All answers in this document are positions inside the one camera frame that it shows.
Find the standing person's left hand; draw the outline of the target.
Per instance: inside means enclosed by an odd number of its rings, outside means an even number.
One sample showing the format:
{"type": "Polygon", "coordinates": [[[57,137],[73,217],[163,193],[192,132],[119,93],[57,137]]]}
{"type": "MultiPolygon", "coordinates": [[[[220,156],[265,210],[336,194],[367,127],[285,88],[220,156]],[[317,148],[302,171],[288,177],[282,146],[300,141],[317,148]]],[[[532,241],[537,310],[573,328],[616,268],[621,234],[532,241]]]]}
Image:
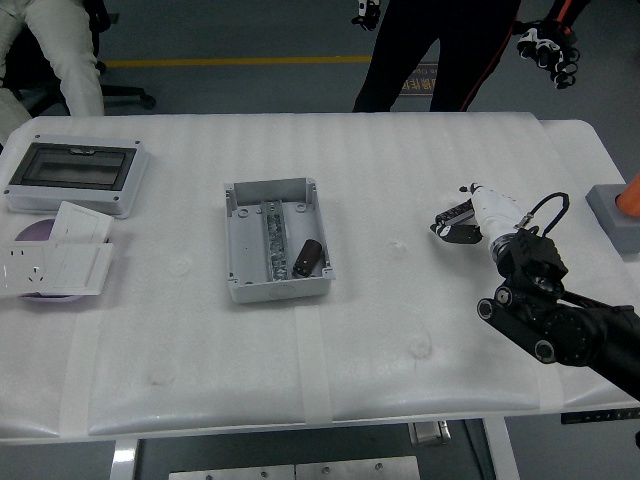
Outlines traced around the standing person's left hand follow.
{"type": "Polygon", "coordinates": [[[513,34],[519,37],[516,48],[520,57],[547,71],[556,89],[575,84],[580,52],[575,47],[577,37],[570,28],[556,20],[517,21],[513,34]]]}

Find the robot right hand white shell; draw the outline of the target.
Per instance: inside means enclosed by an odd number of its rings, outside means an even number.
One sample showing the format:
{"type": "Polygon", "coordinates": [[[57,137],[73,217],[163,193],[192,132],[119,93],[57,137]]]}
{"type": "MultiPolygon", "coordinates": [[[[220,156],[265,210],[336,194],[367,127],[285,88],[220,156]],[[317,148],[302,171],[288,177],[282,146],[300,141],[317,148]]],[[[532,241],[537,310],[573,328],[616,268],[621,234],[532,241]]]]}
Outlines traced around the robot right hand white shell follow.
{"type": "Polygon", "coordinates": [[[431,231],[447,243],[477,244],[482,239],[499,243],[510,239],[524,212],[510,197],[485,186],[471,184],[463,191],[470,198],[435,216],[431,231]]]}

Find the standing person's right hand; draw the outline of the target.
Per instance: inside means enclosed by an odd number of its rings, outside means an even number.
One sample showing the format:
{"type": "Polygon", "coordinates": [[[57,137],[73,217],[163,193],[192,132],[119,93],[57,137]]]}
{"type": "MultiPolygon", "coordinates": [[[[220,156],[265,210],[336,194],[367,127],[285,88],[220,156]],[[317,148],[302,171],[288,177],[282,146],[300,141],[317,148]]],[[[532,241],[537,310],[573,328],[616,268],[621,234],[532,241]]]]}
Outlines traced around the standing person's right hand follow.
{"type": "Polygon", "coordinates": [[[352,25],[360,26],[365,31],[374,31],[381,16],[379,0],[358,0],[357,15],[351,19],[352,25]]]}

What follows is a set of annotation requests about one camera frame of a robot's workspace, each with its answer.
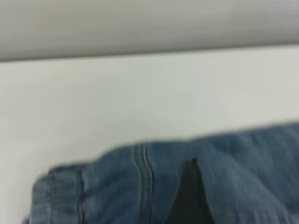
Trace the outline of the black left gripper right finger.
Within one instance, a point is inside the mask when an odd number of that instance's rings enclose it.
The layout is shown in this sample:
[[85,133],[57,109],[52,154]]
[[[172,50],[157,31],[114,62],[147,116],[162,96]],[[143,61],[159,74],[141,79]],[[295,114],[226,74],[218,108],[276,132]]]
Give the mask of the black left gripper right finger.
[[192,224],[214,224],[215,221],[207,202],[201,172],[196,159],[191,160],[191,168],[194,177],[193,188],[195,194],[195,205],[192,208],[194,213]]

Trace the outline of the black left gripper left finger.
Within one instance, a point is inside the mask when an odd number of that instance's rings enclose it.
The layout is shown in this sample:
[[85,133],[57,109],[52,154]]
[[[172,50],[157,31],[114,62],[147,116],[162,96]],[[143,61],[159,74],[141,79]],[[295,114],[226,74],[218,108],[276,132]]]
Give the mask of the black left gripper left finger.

+-------+

* [Problem to solve]
Omit all pictures and repeat the rest of the records verbatim.

* [Answer to this exercise]
All answers in this document are positions inside the one camera frame that it shows.
Find the standing person's left hand; draw the outline of the target.
Per instance: inside means enclosed by an odd number of its rings, outside means an even number.
One sample showing the format:
{"type": "Polygon", "coordinates": [[[57,137],[73,217],[163,193],[192,132],[119,93],[57,137]]]}
{"type": "MultiPolygon", "coordinates": [[[[220,156],[265,210],[336,194],[367,127],[285,88],[220,156]],[[317,148],[302,171],[288,177],[282,146],[300,141],[317,148]]],[[[532,241],[537,310],[573,328],[616,268],[621,234],[532,241]]]]}
Image:
Outlines traced around the standing person's left hand follow.
{"type": "Polygon", "coordinates": [[[513,34],[519,37],[516,48],[520,57],[547,71],[556,89],[575,84],[580,52],[575,47],[577,37],[570,28],[556,20],[517,21],[513,34]]]}

Find the robot right hand white shell; draw the outline of the target.
Per instance: inside means enclosed by an odd number of its rings, outside means an even number.
One sample showing the format:
{"type": "Polygon", "coordinates": [[[57,137],[73,217],[163,193],[192,132],[119,93],[57,137]]]}
{"type": "MultiPolygon", "coordinates": [[[[220,156],[265,210],[336,194],[367,127],[285,88],[220,156]],[[317,148],[302,171],[288,177],[282,146],[300,141],[317,148]]],[[[532,241],[537,310],[573,328],[616,268],[621,234],[532,241]]]]}
Outlines traced around the robot right hand white shell follow.
{"type": "Polygon", "coordinates": [[[431,231],[447,243],[477,244],[482,239],[499,243],[510,239],[524,212],[510,197],[485,186],[471,184],[463,191],[470,198],[435,216],[431,231]]]}

Find the standing person's right hand; draw the outline of the target.
Per instance: inside means enclosed by an odd number of its rings, outside means an even number.
One sample showing the format:
{"type": "Polygon", "coordinates": [[[57,137],[73,217],[163,193],[192,132],[119,93],[57,137]]]}
{"type": "MultiPolygon", "coordinates": [[[[220,156],[265,210],[336,194],[367,127],[285,88],[220,156]],[[317,148],[302,171],[288,177],[282,146],[300,141],[317,148]]],[[[532,241],[537,310],[573,328],[616,268],[621,234],[532,241]]]]}
Outlines traced around the standing person's right hand follow.
{"type": "Polygon", "coordinates": [[[352,25],[360,26],[365,31],[374,31],[381,16],[379,0],[358,0],[357,15],[351,19],[352,25]]]}

What follows is a set of annotation requests about one camera frame of a robot's workspace, each with its answer.
Trace the outline of the black left gripper right finger.
Within one instance, a point is inside the mask when an odd number of that instance's rings enclose it.
The layout is shown in this sample:
[[85,133],[57,109],[52,154]]
[[[172,50],[157,31],[114,62],[147,116],[162,96]],[[143,61],[159,74],[141,79]],[[295,114],[226,74],[218,108],[276,132]]]
Give the mask of the black left gripper right finger.
[[192,224],[214,224],[215,221],[207,202],[201,172],[196,159],[191,160],[191,168],[194,177],[193,188],[195,194],[195,205],[192,208],[194,213]]

Trace the outline of the black left gripper left finger.
Within one instance, a point is inside the mask when an odd number of that instance's rings enclose it.
The layout is shown in this sample:
[[85,133],[57,109],[52,154]]
[[[172,50],[157,31],[114,62],[147,116],[162,96]],[[143,61],[159,74],[141,79]],[[295,114],[226,74],[218,108],[276,132]]]
Give the mask of the black left gripper left finger.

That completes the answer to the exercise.